Cyber-criminals set up a malicious website that spoofed the original Reddit site and stole login credentials of unsuspecting visitors, yet managed to obtain a valid SSL certificate from a domain registry.
Security experts recently stumbled upon a website that looked every bit like the original Reddit website but was, in fact, a fake website created by cyber-criminals to steal login credentials of Reddit users.
The only noticeable difference between the two sites, which went largely unnoticed, was that instead of using a .com domain, the fake website featured the Colombian '.co' domain. To make the fake site seem more legit to visitors, hackers behind the operation also managed to obtain an SSL certificate from domain registry Comodo.
The fact that cyber-criminals were able to obtain a security certificate from a domain registry in favour of a fake website hasn't surprised Kevin Bocek, chief cyber-security officer at Venafi.
"It's not just sites like Reddit.co – last year over 14,000 certificates were used to set up phishing sites spoofing PayPal alone.

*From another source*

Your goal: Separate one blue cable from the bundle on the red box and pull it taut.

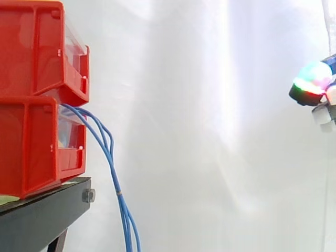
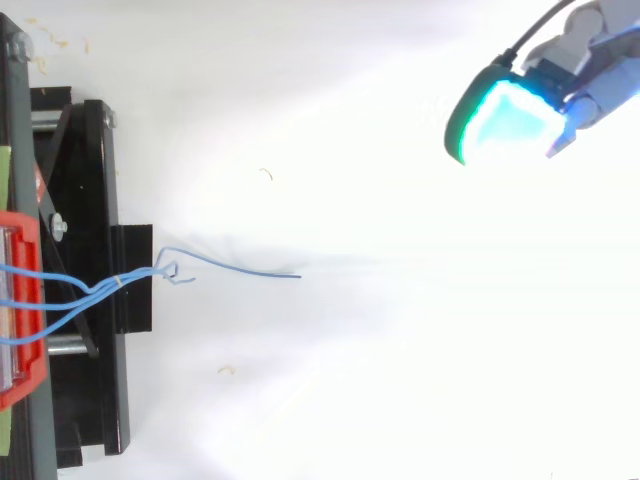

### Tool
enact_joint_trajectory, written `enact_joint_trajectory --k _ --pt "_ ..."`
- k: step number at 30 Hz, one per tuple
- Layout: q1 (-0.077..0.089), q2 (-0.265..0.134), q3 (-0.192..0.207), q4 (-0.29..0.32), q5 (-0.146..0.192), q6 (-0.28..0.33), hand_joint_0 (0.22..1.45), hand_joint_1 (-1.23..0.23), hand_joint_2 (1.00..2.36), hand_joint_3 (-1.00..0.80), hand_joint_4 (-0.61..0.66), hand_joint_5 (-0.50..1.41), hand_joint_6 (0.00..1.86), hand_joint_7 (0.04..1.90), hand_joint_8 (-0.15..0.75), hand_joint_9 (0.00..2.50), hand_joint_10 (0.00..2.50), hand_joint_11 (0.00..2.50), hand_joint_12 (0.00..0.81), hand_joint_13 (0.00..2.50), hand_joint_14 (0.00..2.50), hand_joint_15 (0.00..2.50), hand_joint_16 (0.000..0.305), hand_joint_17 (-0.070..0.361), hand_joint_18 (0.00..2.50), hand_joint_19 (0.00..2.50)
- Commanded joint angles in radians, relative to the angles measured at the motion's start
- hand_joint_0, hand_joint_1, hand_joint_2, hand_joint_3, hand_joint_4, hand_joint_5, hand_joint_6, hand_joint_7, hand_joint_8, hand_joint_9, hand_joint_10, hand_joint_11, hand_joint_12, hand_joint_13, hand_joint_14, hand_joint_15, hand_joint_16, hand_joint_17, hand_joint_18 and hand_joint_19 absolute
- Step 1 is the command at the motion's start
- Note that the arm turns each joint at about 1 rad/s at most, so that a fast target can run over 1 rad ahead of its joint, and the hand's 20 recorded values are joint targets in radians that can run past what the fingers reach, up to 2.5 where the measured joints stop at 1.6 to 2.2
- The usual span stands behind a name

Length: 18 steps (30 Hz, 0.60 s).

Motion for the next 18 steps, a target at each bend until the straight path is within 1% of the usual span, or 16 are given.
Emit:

This shows the power of the padlock for cyber-criminals, allowing them appear trusted while tricking unsuspecting victims out of their data and damaging brand reputations across the internet," he said.
According to Bocek, while padlocks in websites signify a trusted machine identity and reassure visitors that websites are free of malware, cyber-criminals are obtaining and using such padlocks with increasing regularity to make their websites look authentic to steal credentials of unsuspecting visitors.
"This attack is part of a much larger problem that jeopardises the system of trust used throughout the internet and shows why a new system of trust built on reputation is needed," he added.
Azeem Aleem, director of advanced cyber defence practice EMEA and APJ at RSA, said that the fake website "is well designed, well executed, and it highlights the very real danger of modern spoofing attacks". He added that a remarkably realistic website that even shows a secure SSL certificate makes it very easy for hackers to steal credentials of visitors which they will be able to use to breach the victim's other accounts, and carry out sophisticated phishing attacks on friends, colleagues and family.
To ensure that they do not fall victim to such spoofing attacks, Aleem suggested that people should avoid clicking on links to websites from emails, especially if such links arrive from unknown sources. At the same time, if they want to visit a particular website, they should look it up using an established search engine. Checking website URLs closely will also enable people to spot fake websites that have similar URLs but also feature slight differences that are easy to miss at first glance, he said.
As of now, the fake Reddit clone has been marked 'Dangerous' with a warning for visitors that their details could be accessed by attackers. "Attackers onreddit.co may trick you into doing something dangerous like installing software or revealing your personal information (for example, passwords, phone numbers or credit cards)," the advisory read.